REQUIRED WORK:
Repeat the data in full. Drop every picture.

COLLECTED DATA:
———

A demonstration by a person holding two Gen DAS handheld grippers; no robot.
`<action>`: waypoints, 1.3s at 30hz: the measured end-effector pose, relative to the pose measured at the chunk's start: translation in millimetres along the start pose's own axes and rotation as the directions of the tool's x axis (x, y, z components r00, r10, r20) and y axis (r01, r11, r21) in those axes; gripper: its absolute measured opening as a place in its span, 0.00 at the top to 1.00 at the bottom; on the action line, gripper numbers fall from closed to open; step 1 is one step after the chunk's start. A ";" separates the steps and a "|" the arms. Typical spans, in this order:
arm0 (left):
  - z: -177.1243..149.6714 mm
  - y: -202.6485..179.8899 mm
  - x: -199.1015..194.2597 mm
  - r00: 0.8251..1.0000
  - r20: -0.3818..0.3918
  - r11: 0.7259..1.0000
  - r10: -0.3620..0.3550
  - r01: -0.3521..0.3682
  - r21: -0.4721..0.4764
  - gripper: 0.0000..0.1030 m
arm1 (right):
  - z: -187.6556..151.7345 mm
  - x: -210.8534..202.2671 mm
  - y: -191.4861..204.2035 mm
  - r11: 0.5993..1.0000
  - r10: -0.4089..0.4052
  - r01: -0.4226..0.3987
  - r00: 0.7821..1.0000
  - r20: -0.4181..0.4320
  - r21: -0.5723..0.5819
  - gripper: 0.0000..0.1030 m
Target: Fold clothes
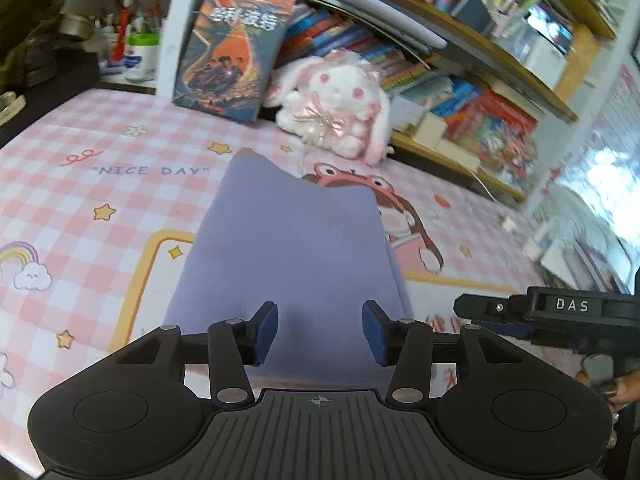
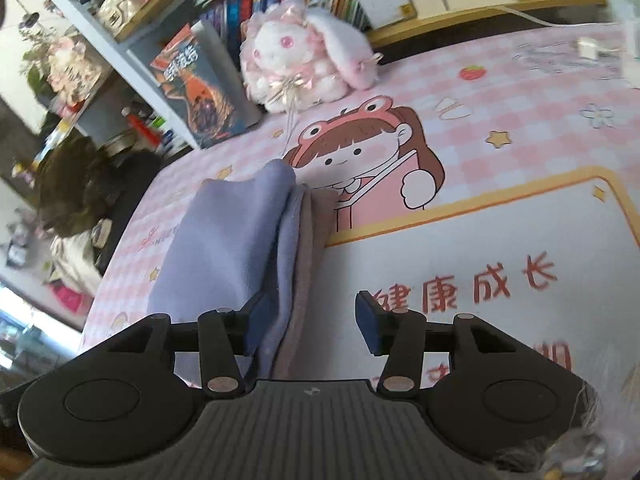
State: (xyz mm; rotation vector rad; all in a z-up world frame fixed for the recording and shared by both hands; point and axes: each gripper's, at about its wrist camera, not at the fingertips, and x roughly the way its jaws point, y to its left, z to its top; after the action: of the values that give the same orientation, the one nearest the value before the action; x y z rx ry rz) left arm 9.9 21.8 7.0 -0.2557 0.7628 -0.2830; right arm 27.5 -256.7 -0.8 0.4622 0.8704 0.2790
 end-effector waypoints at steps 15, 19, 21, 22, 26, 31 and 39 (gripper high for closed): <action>-18.4 50.5 -23.7 0.992 -0.126 0.987 -0.023 0.043 0.154 0.38 | -86.2 -10.7 76.2 0.976 -0.216 0.215 0.976 0.025 0.028 0.42; -25.3 61.8 -23.1 0.985 -0.173 0.987 -0.012 0.040 0.156 0.35 | -101.5 -7.8 85.7 0.963 -0.269 0.269 0.963 -0.011 0.029 0.36; -28.4 64.9 -23.3 0.982 -0.190 0.986 -0.012 0.043 0.161 0.33 | -107.2 -7.1 89.0 0.956 -0.291 0.292 0.956 -0.024 0.030 0.33; -29.3 66.3 -24.1 0.981 -0.193 0.986 -0.010 0.042 0.164 0.32 | -109.4 -6.8 90.6 0.953 -0.301 0.302 0.953 -0.029 0.030 0.31; -31.7 73.4 -28.0 0.980 -0.198 0.985 -0.001 0.035 0.169 0.24 | -114.6 -4.0 97.4 0.942 -0.335 0.336 0.941 -0.040 0.019 0.22; -30.6 85.4 -31.9 0.982 -0.189 0.988 0.022 0.007 0.152 0.20 | -116.5 3.0 107.6 0.933 -0.359 0.359 0.932 -0.050 -0.007 0.17; -20.2 103.6 -35.0 0.988 -0.154 0.997 0.009 0.003 0.082 0.19 | -109.9 3.3 112.6 0.928 -0.372 0.372 0.928 -0.014 0.008 0.16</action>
State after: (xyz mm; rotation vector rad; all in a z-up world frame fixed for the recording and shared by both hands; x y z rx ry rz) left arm -12.2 127.8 -18.6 -0.1567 0.9018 -0.3331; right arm -62.2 -127.6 -8.1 0.2964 0.9523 -0.0729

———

ANSWER TO THE EXERCISE:
A demonstration by a person holding two Gen DAS handheld grippers; no robot.
`<action>`: waypoints, 1.3s at 30hz: the measured end-effector pose, relative to the pose measured at the chunk's start: translation in millimetres along the start pose's own axes and rotation as the directions of the tool's x axis (x, y, z components r00, r10, r20) and y axis (r01, r11, r21) in those axes; gripper: its absolute measured opening as a place in its span, 0.00 at the top to 1.00 at the bottom; on the action line, gripper numbers fall from closed to open; step 1 is one step after the chunk's start. A ";" separates the steps and a "|" the arms. Typical spans, in this order:
arm0 (left):
  - z: -177.1243..149.6714 mm
  - y: -202.6485..179.8899 mm
  - x: -199.1015..194.2597 mm
  - r00: 0.8251..1.0000
  - r20: -0.3818..0.3918
  - r11: 0.7259..1.0000
  - r10: -0.3620..0.3550
  - r01: -0.3521..0.3682
  - r21: -0.4721..0.4764
  - gripper: 0.0000..0.1030 m
arm1 (right):
  - z: -187.6556..151.7345 mm
  - x: -210.8534..202.2671 mm
  - y: -191.4861..204.2035 mm
  - r11: 0.5993..1.0000
  - r10: -0.4089..0.4052
  - r01: -0.4226..0.3987
  - r00: 0.7821..1.0000
  - r20: -0.4181..0.4320
  - r21: -0.5723..0.5819
  - gripper: 0.0000..0.1030 m
Target: Fold clothes
State: (xyz mm; rotation vector rad; all in a z-up world frame fixed for the recording and shared by both hands; point and axes: each gripper's, at about its wrist camera, not at the fingertips, and x roughly the way its jaws point, y to its left, z to its top; after the action: of the values that give the same orientation, the one nearest the value before the action; x y z rx ry rz) left arm 9.9 21.8 7.0 -0.2557 0.7628 -0.2830; right arm 27.5 -256.7 -0.8 0.4622 0.8704 0.2790
 end-effector waypoints at steps 15, 19, 21, 22, 26, 31 and 39 (gripper high for closed): <action>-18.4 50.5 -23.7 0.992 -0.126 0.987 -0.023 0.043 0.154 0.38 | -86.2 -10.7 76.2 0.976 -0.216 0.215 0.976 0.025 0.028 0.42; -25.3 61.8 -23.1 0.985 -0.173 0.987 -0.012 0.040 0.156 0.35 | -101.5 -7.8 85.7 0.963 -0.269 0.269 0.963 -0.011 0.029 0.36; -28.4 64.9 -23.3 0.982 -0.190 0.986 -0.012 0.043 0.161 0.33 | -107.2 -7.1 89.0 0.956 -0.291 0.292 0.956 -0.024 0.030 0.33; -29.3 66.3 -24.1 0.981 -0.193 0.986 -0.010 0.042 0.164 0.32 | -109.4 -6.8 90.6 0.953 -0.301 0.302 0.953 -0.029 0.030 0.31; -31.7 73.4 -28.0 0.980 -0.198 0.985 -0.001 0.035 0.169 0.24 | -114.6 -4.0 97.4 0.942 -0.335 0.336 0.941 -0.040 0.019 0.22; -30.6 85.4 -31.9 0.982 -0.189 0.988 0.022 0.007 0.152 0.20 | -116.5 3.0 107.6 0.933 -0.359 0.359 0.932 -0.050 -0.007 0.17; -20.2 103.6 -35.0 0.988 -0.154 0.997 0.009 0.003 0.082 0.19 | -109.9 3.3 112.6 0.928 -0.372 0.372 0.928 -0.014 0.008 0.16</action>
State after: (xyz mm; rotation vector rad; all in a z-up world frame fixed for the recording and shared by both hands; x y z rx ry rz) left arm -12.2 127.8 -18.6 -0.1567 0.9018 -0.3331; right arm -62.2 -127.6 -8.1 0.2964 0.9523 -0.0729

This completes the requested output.